_Problem statement_:
Identify all lines in the data containing the string "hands". Copy them out.

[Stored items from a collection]
Content starts
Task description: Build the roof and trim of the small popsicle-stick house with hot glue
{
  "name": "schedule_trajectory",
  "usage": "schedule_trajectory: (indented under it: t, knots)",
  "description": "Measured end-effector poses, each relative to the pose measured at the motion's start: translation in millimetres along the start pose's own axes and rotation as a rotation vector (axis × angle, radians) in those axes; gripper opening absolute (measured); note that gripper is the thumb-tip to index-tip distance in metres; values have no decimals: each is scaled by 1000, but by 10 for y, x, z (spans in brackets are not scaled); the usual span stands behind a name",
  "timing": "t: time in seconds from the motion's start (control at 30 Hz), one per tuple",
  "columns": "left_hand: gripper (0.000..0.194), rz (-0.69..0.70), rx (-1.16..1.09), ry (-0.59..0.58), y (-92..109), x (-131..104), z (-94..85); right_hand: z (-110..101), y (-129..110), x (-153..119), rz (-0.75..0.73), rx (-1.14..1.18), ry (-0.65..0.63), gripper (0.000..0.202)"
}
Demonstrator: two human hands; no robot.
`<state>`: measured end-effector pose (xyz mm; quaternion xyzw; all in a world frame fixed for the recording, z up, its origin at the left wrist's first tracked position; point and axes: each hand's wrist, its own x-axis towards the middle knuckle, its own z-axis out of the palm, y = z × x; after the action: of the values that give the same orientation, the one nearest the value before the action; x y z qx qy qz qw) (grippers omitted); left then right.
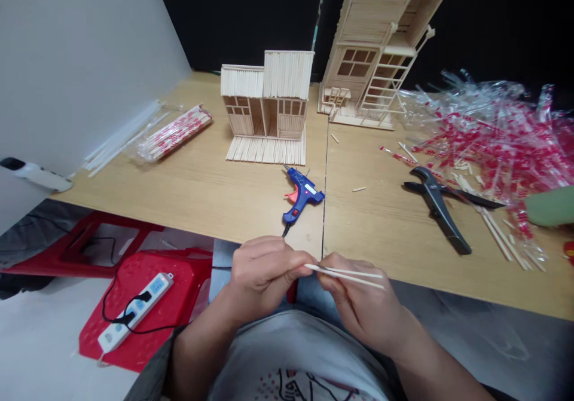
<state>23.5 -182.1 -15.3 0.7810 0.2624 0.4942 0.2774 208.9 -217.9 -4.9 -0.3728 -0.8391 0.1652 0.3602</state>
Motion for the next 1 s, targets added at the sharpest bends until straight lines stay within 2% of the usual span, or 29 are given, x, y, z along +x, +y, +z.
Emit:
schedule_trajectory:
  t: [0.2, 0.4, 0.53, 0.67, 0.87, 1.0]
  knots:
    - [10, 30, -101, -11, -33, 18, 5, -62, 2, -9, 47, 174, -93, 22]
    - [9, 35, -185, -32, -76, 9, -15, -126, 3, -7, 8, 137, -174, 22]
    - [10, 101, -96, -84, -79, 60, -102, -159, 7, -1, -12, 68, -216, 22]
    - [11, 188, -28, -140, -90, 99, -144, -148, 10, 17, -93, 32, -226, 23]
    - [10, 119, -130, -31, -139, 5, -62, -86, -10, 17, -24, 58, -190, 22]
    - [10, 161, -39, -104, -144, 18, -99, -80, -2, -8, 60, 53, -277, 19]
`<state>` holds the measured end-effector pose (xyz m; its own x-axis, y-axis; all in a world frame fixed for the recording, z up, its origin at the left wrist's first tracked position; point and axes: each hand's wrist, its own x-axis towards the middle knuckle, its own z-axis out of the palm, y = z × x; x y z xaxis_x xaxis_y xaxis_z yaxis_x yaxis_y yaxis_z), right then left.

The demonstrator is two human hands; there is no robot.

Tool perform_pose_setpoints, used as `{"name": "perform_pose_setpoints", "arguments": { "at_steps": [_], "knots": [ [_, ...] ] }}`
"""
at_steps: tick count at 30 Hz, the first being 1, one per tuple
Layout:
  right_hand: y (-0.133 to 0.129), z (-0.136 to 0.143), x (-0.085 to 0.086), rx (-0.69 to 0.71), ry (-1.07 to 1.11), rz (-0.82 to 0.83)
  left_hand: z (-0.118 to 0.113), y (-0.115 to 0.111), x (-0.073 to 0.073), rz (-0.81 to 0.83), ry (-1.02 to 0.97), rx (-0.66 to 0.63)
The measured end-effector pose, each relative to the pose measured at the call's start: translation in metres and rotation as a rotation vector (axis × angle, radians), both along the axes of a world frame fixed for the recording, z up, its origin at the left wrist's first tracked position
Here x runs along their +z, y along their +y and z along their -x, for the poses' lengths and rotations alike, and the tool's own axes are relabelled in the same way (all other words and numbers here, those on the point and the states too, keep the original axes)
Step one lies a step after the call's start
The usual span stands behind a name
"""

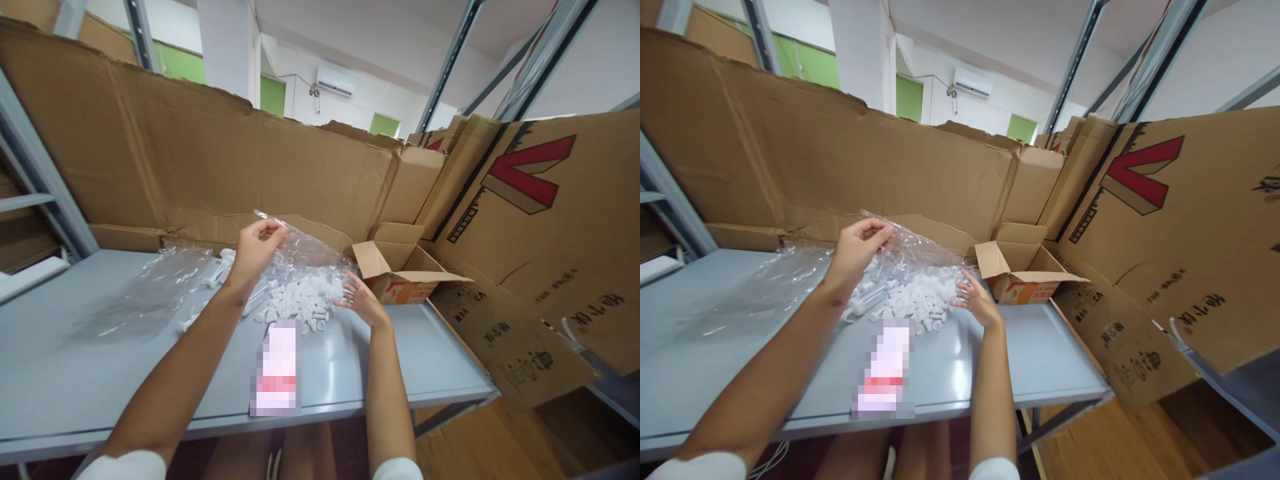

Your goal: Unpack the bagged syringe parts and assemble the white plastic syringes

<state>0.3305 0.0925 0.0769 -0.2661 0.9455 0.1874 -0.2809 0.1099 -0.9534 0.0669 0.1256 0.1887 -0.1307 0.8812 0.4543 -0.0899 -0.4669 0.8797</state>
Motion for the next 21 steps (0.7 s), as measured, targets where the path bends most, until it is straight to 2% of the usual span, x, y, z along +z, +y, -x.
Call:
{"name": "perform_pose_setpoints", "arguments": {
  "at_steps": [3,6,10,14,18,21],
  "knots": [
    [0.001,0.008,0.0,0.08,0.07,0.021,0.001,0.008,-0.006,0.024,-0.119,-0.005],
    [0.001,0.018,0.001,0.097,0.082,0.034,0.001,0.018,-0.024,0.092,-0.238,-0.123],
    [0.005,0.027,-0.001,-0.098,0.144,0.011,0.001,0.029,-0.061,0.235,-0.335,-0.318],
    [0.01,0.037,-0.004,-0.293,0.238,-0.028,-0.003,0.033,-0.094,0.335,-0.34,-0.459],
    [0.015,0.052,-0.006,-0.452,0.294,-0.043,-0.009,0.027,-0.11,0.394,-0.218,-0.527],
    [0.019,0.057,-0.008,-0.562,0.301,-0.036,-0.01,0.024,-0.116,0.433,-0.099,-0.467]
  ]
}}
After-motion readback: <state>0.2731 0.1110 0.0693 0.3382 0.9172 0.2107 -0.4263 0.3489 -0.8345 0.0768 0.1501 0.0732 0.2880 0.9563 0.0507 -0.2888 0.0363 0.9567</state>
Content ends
_Task response_:
Demonstrator: two human hands; no robot.
The demonstrator is two human hands; there is no robot.

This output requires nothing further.